Like many men (and some women!) Pim had a childhood fascination with dinosaurs, but he freely admits that he had no experience of fossil-hunting when he was a child growing up in the UK. More recently, there was a "a fruitless look along the cliffs at Lyme Regis, Dorset during a family holiday, prompted by the idea that I'd find my baby daughter Isla a fossil lying on the beach and keep it for her as a memento of the holiday."
He adds: "After much wandering around gazing at lumps of stone and trying to deduce whether they might have been alive around 150 million years ago, I ended up forlornly trudging off to one of the town's fossil shops to buy her an ammonite.
"When we lived in London (and even later when we moved to Norfolk, where I still live) my favourite day out was always a trip to the Natural History Museum" he says. "I would usually leave clutching some little souvenir -- a poster, a pencil rubber shaped like a Stegosaurus, a book of dinosaur facts -- and in writing this book it was very enjoyable to reconnect with the five-year-old within, and rekindle that interest -- while also going far deeper than I ever could when I was young.
"Rather than dinosaurs being kids' stuff, as they're often perceived, an increasing number of adults are developing an enthusiasm for the subject. We're currently going through the most exciting time ever -- a golden age -- in dinosaur palaeontology. Dozens of new dinosaurs are being discovered every year, at a far more prolific rate than in the past -- and scientists are now able to determine what color some of them were, analyze their genetic connections with birds, scan their skulls to find out how their brains were shaped (e.g. did they have an especially large olfactory bulb, thus a keen sense of smell?), and so on.
"The most exciting part of all this is the pure thrill of trying to imagine these gargantuan, often terrifying animals and knowing that such creatures lived on Earth an inconceivably long time ago. I also realised in researching the book that dinosaurs form a way into numerous other subjects: anatomy, history, evolutionary theory, mythology, geology, religion, astronomy (i.e. the meteorite-strike extinction theory)... the list goes on. When you start learning about dinosaurs you learn about so many other things at the same time.

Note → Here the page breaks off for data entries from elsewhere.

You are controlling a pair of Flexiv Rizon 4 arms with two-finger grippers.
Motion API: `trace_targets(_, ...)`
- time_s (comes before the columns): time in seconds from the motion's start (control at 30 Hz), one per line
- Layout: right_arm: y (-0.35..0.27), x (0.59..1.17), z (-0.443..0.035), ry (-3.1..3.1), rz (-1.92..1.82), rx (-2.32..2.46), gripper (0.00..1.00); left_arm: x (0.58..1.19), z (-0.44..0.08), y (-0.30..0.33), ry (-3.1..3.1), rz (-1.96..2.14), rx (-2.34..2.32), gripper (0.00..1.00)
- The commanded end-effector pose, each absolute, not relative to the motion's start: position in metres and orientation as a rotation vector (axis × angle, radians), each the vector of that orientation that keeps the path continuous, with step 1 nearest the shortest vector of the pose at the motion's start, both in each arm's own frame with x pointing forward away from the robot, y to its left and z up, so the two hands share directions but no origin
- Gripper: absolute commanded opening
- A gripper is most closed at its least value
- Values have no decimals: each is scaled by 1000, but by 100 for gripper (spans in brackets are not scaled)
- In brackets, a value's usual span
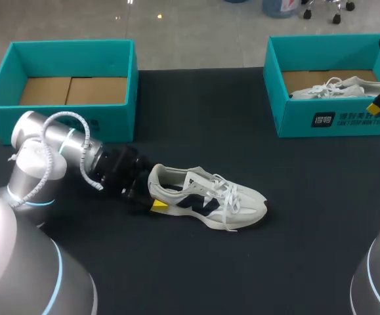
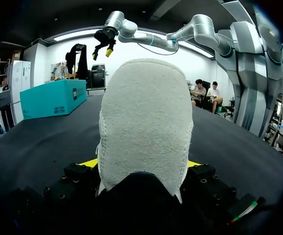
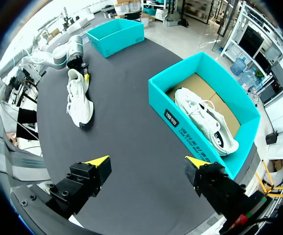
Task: Take the shoe out of the shoebox, open the shoe tongue, remove and reinsert the insole, then place the shoe into the shoebox
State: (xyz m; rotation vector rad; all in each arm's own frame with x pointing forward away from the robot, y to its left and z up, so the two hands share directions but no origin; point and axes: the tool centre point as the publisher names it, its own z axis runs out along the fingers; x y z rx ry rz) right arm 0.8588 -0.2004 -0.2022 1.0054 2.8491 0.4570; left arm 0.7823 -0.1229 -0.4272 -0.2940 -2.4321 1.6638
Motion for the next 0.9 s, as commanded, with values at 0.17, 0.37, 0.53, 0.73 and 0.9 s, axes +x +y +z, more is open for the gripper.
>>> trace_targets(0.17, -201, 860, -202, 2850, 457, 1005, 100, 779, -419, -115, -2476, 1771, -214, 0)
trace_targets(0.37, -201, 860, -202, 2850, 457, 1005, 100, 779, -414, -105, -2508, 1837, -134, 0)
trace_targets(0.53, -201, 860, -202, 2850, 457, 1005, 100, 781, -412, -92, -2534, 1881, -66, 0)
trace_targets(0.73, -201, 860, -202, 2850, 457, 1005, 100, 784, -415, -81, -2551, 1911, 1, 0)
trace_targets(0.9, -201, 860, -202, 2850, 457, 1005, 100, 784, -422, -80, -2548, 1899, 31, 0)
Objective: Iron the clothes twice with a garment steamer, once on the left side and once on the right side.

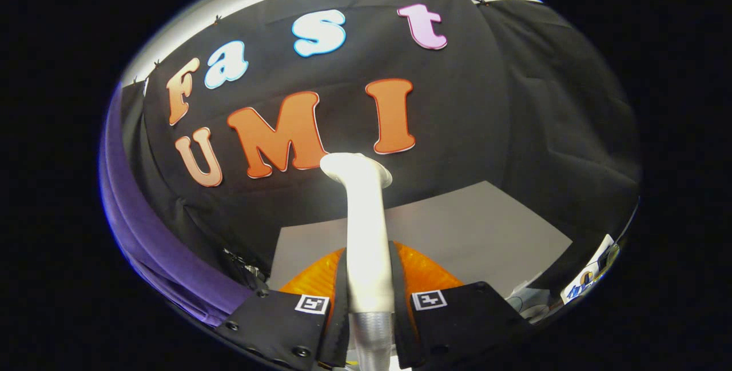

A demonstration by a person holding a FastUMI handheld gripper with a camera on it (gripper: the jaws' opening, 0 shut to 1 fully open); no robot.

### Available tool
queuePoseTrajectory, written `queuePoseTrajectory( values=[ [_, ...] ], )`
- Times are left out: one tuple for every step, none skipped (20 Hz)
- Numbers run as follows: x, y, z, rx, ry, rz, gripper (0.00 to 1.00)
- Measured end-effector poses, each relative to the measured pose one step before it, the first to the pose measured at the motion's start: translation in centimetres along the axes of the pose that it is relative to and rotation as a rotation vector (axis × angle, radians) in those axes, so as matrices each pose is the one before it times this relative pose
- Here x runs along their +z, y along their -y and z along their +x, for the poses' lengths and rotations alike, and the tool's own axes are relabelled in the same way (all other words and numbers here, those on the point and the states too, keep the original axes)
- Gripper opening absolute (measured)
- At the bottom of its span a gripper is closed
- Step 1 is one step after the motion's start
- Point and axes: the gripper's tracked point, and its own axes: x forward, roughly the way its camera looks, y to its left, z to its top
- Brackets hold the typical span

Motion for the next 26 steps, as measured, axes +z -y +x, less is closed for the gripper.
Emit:
queuePoseTrajectory(
  values=[
    [0.247,-0.728,-1.887,-0.00114,0.02707,0.00857,0.39],
    [0.317,-0.925,-1.981,0.00194,0.02592,-0.00051,0.39],
    [0.239,-1.12,-2.175,0.00196,0.02999,-0.00756,0.39],
    [0.246,-0.956,-1.983,0.0011,0.02475,-0.00826,0.39],
    [0.348,-0.929,-1.877,0.00341,0.02633,-0.00343,0.39],
    [0.288,-1.069,-1.812,0.00613,0.02,-0.01046,0.39],
    [0.327,-1.177,-1.736,0.00615,0.02184,-0.00581,0.39],
    [0.294,-1.144,-1.616,0.00407,0.0205,0.00191,0.39],
    [0.14,-1.158,-1.617,-0.0001,0.02239,-0.00743,0.39],
    [0.23,-0.979,-1.601,-0.00273,0.01857,-0.00768,0.39],
    [0.133,-1.233,-1.552,-0.0011,0.02081,-0.00349,0.39],
    [0.265,-1.182,-1.466,0.00086,0.01908,-0.00248,0.39],
    [0.235,-1.164,-1.567,-0.00161,0.01887,0.00376,0.39],
    [0.164,-1.035,-1.366,-0.0047,0.01391,-0.00124,0.39],
    [0.122,-1.004,-1.093,-0.00558,0.01465,-0.00261,0.39],
    [0.11,-1.001,-0.981,-0.00264,0.01548,-0.00701,0.39],
    [-0.044,-1.035,-0.861,0.00325,0.00749,-0.00539,0.39],
    [0.017,-1.016,-0.635,0.00345,0.00553,0.00369,0.39],
    [-0.065,-0.877,-0.571,-0.00132,0.00901,0.00851,0.39],
    [0.067,-0.687,-0.355,-0.00278,0.01292,0.00543,0.39],
    [0.063,-0.695,-0.318,-0.00352,0.01322,-0.00482,0.39],
    [0.117,-0.725,-0.302,-0.00369,0.01371,-0.01104,0.39],
    [0.075,-0.704,-0.308,-0.00177,0.01467,-0.01143,0.39],
    [0.018,-0.8,-0.159,0.00075,0.01037,-0.01557,0.39],
    [0.026,-0.751,-0.064,0.00038,0.00813,-0.01554,0.39],
    [-0.037,-0.71,0.013,0.00134,0.00724,-0.0142,0.39]
  ],
)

"One of the many aspects of this is that just about every country has its own dinosaurs. Normally when you think of dinosaurs, you tend to think of the American ones -- Tyrannosaurus, Diplodocus, Apatosaurus, Triceratops, Stegosaurus -- largely because of the power of American popular culture. But our British dinosaurs are as exciting and interesting as anywhere else's, and what's more it was a British scientist (Sir Richard Owen) who invented the word dinosaur. Let's reclaim dinosaurs for Britain!"
Pim helpfully adds hints about how to pronounce their names. The 30-foot-long high-browsing Lessemsaurus, once found in what is now Argentina, is pronounced Less-em-SORE-us. The more modest three-foot Eoraptor (also found in Argentina) is EE-oh-rap-tor and means "dawn plunderer." The 20-foot Efraasia, found in Germany, is ef-RAAS-ee-ah! And the Chindesaurus - possibly the earliest American dinosaur -- is CHIN-dee-SORE-us.
In closing -- let's get back to that mnemonic about pregnant camels. It refers to Precambrian (4500 Million Years Ago) Cambrian (542MYA) Ordovician (488 MYA) Silurian (443MYA) Devonian (416MYA) Carboniferous (359MYA) Permian (299MYA) Triassic (251MYA) Jurassic (199MYA) and Cretaceous (145-65MYA). It makes Jurassic Park sound almost contemporary! But then it wasn't until the Triassic age that dinosaurs turned up on earth, and not really until the Jurassic period that they really ruled the world.
The Bumper Book of Dinosaurs by Keiron Pim is published by Square Peg (Random House) at £18.99 ($35 Canadian). Reported by Huffington Post 4 hours ago.